Maks vio que las grandes duquesas Tatiana y María trataban de hacerse pequeñas en un rincón y ponían las manos por delante, en un intento de protegerse. Las balas impactaban en sus jóvenes cuerpos, unas rebotaban, otras penetraban. Dos hombres rompieron la formación y se aproximaron a ellas, para a continuación asestarle un tiro en la cabeza a cada una.
El ayuda de cámara, el cocinero y el médico fueron ejecutados en el sitio. Sus cuerpos cayeron como blancos en un puesto de feria. La doncella era la loca. Echó a correr como una fiera enjaulada por toda la habitación, aullando, tratando de escudarse tras una almohada. Varios de los ejecutores ajustaron el tiro y dispararon directamente contra la almohada. Las balas se acumularon en ella. Era algo espantoso. ¿Qué protección tenía aquella pobre gente? La cabeza de la doncella cedió al fin ante una bala y cesaron sus gritos.

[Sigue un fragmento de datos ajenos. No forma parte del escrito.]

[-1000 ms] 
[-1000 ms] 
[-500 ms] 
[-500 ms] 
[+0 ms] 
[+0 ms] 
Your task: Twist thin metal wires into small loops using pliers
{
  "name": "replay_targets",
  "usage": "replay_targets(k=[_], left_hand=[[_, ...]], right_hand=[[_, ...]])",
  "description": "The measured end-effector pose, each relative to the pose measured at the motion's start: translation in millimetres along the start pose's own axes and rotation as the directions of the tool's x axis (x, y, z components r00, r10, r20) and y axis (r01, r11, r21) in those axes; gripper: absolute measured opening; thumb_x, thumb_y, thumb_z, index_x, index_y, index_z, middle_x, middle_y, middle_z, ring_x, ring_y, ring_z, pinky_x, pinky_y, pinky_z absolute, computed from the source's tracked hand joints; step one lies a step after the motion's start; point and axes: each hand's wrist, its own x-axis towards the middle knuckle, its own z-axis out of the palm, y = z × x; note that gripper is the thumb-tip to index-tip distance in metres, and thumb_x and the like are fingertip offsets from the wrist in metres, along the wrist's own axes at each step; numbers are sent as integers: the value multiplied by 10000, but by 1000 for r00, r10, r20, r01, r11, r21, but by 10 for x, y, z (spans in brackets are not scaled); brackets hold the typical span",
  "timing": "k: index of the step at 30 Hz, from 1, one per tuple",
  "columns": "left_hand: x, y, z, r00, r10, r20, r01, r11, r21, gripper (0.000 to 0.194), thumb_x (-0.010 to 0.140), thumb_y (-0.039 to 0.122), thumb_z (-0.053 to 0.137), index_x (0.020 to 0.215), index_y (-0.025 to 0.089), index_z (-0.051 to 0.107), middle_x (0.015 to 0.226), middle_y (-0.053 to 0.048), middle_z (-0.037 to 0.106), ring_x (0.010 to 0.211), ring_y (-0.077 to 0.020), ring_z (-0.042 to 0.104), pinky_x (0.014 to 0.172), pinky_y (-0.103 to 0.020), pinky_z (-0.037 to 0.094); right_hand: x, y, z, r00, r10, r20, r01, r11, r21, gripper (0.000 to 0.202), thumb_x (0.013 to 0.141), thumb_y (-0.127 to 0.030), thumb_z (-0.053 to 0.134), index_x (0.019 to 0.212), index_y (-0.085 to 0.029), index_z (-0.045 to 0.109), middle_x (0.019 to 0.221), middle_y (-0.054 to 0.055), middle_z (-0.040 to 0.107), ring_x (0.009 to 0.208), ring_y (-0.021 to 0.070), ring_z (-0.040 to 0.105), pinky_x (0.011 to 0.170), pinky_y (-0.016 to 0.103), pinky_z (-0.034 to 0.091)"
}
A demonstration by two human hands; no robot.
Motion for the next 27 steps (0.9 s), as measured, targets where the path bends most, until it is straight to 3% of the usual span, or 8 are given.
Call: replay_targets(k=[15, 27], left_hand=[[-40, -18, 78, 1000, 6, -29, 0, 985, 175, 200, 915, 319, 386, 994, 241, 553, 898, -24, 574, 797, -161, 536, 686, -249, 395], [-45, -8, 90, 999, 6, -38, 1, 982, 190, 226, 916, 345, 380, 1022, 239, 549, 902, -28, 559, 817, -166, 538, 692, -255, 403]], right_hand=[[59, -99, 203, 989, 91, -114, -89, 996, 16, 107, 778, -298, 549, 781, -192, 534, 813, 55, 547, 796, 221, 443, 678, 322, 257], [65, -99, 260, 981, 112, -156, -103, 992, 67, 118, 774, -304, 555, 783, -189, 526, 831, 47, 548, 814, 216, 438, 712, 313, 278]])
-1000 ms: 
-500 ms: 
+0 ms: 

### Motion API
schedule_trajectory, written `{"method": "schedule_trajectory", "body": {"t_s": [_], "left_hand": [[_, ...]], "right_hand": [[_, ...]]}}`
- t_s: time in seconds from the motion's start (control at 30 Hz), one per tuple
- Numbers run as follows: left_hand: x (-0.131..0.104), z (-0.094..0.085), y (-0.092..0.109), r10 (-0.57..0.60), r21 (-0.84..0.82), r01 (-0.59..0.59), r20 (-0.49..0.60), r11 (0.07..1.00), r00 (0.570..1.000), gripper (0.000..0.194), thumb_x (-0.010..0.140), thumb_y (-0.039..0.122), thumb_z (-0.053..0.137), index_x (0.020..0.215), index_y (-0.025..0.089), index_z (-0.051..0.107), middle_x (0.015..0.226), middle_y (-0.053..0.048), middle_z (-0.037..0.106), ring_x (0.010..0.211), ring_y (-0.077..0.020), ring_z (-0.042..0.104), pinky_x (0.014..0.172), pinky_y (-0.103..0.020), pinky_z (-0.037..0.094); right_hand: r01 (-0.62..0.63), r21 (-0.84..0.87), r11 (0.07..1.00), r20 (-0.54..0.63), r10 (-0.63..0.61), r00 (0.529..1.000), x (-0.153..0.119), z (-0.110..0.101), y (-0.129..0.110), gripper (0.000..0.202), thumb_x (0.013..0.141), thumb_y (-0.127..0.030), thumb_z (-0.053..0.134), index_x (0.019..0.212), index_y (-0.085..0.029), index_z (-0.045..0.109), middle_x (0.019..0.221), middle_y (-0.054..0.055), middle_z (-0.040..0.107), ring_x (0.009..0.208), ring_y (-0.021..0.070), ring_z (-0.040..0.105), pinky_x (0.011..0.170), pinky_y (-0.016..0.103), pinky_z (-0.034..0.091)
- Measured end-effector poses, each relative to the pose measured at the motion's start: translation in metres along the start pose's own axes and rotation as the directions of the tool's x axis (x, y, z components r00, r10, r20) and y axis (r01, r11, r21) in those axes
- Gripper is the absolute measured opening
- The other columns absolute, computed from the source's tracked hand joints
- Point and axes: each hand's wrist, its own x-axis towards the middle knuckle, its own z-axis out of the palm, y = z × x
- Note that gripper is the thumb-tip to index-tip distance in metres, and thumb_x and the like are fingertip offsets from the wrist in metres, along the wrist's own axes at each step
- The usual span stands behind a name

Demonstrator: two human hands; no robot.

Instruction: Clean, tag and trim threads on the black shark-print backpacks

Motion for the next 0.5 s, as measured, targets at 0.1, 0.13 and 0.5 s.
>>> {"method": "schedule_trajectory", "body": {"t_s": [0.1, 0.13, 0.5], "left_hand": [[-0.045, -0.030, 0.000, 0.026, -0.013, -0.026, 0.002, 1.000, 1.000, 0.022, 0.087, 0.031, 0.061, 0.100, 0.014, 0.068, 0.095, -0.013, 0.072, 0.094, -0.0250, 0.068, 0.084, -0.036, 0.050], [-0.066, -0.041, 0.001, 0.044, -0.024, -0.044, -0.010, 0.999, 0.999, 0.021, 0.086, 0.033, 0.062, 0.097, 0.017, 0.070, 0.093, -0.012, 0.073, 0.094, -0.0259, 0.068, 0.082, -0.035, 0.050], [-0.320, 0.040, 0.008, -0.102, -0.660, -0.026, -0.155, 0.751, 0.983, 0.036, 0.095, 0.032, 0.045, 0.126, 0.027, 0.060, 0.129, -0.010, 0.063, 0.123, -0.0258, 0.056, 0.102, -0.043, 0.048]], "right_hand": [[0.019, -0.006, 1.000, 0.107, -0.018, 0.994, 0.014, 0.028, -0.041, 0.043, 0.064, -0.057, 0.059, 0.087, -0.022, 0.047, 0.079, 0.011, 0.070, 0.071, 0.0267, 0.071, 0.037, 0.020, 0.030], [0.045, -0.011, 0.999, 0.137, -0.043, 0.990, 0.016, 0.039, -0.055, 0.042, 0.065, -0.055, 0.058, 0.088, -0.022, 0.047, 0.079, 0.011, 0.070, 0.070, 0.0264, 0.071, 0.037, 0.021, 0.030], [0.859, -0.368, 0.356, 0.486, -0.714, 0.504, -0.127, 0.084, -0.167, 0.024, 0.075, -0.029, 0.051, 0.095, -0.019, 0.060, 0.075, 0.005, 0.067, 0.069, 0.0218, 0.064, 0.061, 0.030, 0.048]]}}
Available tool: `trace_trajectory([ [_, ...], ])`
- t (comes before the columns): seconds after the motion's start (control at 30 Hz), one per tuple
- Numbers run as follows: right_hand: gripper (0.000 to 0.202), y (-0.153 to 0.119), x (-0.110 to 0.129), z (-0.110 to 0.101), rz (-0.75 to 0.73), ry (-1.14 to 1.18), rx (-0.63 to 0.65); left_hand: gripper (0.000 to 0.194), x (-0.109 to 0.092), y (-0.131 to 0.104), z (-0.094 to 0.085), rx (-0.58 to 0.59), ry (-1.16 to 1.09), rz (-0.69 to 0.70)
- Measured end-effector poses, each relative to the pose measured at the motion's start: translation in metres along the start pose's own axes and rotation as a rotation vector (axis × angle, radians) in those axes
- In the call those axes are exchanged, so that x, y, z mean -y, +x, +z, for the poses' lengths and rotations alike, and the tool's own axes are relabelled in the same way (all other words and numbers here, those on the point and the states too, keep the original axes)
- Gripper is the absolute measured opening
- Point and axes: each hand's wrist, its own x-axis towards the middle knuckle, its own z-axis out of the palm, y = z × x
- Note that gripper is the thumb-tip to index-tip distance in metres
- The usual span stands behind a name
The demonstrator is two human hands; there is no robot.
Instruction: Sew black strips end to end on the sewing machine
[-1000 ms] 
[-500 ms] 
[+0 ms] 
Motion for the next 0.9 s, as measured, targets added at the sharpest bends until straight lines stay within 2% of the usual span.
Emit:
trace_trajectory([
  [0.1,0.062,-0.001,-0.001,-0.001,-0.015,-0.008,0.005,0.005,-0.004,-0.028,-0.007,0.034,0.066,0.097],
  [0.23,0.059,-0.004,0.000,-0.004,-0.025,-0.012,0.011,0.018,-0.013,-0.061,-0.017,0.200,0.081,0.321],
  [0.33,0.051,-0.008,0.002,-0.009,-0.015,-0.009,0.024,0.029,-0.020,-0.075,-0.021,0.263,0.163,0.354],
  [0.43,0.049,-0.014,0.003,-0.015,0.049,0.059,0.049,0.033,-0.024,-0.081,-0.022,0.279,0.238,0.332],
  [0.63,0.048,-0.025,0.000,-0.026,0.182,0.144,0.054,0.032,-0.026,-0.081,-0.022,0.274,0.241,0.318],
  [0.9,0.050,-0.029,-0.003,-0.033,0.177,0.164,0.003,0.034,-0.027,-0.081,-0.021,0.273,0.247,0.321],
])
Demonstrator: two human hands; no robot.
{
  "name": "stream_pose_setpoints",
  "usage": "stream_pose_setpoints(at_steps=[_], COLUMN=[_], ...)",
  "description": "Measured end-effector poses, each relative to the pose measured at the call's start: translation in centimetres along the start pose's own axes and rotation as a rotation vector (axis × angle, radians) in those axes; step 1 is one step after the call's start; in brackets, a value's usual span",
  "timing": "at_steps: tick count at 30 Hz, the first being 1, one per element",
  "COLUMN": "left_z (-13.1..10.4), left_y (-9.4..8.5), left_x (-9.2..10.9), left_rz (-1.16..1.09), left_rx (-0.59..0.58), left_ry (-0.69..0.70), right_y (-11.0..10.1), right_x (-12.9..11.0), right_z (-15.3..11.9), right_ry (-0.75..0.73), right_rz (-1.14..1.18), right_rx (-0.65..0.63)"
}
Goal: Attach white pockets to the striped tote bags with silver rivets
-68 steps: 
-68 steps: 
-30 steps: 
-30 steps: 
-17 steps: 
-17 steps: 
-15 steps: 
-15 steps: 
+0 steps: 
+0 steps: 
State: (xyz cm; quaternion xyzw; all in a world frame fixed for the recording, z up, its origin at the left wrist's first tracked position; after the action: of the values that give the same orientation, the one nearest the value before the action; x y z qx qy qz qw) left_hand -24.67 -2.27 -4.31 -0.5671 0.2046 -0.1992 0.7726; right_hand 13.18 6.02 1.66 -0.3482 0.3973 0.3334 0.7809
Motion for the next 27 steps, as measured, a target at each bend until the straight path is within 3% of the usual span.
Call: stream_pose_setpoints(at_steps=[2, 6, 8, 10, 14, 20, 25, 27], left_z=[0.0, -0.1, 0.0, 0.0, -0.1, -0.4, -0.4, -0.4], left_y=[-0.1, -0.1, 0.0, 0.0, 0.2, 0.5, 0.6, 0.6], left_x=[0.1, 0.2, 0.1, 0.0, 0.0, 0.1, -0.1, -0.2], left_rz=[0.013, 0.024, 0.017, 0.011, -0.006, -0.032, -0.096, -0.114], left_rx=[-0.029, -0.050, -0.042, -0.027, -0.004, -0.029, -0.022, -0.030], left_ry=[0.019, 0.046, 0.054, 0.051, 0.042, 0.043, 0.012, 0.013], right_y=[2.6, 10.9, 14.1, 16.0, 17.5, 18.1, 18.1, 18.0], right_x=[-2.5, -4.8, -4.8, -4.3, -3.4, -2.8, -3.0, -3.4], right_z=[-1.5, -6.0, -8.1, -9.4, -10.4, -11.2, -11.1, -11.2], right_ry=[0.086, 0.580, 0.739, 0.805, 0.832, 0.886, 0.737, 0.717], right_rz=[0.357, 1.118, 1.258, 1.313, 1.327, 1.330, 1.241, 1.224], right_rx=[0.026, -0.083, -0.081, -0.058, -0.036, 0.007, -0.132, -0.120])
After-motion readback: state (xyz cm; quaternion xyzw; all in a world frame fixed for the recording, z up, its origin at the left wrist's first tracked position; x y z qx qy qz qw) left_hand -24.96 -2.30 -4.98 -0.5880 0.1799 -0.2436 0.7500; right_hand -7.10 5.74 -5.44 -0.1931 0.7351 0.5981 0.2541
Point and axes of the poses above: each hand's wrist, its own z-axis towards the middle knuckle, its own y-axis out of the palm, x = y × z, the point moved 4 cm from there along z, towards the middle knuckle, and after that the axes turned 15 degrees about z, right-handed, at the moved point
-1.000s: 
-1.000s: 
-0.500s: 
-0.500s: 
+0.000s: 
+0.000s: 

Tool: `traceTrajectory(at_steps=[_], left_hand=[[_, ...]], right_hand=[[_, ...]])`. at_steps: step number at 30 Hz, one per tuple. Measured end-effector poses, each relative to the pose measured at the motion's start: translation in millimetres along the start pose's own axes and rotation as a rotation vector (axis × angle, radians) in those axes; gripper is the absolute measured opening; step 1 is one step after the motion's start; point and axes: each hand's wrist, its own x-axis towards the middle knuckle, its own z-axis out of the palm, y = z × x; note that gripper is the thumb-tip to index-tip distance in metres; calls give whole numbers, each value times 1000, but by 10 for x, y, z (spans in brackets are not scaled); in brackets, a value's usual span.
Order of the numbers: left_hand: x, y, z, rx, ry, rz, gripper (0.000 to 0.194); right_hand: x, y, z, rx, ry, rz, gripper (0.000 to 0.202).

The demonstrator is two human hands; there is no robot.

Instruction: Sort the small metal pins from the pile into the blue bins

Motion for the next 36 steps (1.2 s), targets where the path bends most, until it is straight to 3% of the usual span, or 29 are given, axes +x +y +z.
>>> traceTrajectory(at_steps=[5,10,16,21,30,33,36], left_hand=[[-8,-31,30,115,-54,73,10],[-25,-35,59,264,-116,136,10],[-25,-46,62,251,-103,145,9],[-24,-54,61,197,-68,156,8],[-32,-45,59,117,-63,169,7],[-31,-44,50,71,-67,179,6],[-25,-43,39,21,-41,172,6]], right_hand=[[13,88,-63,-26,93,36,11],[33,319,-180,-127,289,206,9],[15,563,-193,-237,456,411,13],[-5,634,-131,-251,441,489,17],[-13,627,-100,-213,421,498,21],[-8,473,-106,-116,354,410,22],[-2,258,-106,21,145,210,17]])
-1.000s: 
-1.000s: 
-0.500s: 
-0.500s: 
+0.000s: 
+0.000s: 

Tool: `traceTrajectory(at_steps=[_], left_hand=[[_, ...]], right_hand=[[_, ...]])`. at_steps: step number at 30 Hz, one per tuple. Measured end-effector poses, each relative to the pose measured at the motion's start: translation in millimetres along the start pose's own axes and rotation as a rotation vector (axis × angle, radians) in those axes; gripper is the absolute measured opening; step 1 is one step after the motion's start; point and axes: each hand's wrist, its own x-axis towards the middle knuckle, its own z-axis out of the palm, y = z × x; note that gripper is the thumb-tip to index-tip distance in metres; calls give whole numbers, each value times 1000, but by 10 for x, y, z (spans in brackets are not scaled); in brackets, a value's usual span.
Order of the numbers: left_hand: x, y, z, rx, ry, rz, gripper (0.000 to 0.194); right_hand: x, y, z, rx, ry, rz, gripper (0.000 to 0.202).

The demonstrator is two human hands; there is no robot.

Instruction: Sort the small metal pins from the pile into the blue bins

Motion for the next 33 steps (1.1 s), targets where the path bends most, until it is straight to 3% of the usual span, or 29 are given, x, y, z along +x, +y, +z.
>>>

– ¡Alto el fuego! -vociferó Yurovsky.
La habitación quedó en silencio.
– Los tiros se oirán desde la calle. Rematadlos a la bayoneta.
Los ejecutores enfundaron los revólveres y echaron mano de sus Winchester norteamericanos, avanzando todos a la vez hacia el centro de la habitación.
La doncella, sabe Dios cómo, había sobrevivido al tiro en la cabeza. Se puso en pie y echó a andar sobre los cuerpos ensangrentados, gimiendo débilmente. Se le acercaron dos de los lituanos y hundieron sus armas en la almohada que la chica seguía aferrando. Las hojas no tenían punta y no se clavaron. Ella agarró una de las bayonetas y se puso a chillar. Ambos hombres se le acercaron. Uno de ellos le dio un culatazo en la cabeza. El lastimero grito que siguió hizo pensar a Maks en un animal herido. Hubo a continuación más culatazos y los gritos cesaron. Maks perdió la cuenta de las veces que aquellos hombres le hincaron las bayonetas en el cuerpo, como tratando de expulsarse los demonios de dentro.
Maks se aproximó al Zar. La sangre le fluía, espesa, por los faldones de la camisa y por el pantalón. Los demás concentraban sus bayonetas en la doncella y en una de las grandes duquesas. Un humo acre llenaba la estancia y le dificultaba la respiración. Yurovsky examinaba a la Zarina.
Maks se agachó y dio la vuelta al cuerpo del Zar. Debajo estaba el zarevich, con el mismo uniforme militar de su padre, camisa, pantalón, botas y gorra que muchas veces les había visto puestos. Sabía que a ambos les gustaba vestirse igual.
El chico abrió los ojos. La mirada era de terror. Maks le tapó inmediatamente la boca con una mano. Luego se llevó un dedo a los labios.
– Quieto. Haceos el muerto.
Los ojos del chico se cerraron.
Maks se incorporó y luego hizo fuego con su pistola, apuntando a escasos centímetros de la cabeza del zarevich. La bala se incrustó en el suelo y el cuerpo de Alexis sufrió una sacudida. Maks volvió a disparar, esta vez al otro lado, esperando que nadie observara el sobresalto del chico, pero todos parecían absorbidos en sus respectivas carnicerías. Once víctimas, doce verdugos, muy poco espacio, muy poco tiempo.
– ¿Seguía vivo el zarevich? -le preguntó Yurovsky, entre el humo.
– Ya no -respondió Maks.
La respuesta pareció satisfacer al jefe.
Maks volvió a situar el ensangrentado cuerpo de Nicolás II encima de su hijo. Pudo ver que uno de los lituanos se aproximaba a la hija más joven, Anastasia, que había caído en la tanda inicial y estaba postrada en el suelo, en un charco de sangre que iba adensándose. La muchacha gemía y Maks se preguntó si alguna de las balas habría dado en el blanco. El lituano estaba levantando su fusil para rematarla, cuando Maks lo detuvo.
– Déjame a mí-dijo-. No he tenido el placer.
El hombre, sonriendo, se apartó. Maks miró a la chica. El pecho se le hinchaba en el penoso esfuerzo de respirar y de su ropa manaba sangre, pero resultaba difícil saber si era de ella o del cuerpo de su hermana, que estaba al lado.
Que Dios lo perdonara.
Acercó la culata del fusil a la cabeza de la muchacha y la situó en un ángulo que bastase para hacerla perder el sentido, sin quitarle la vida.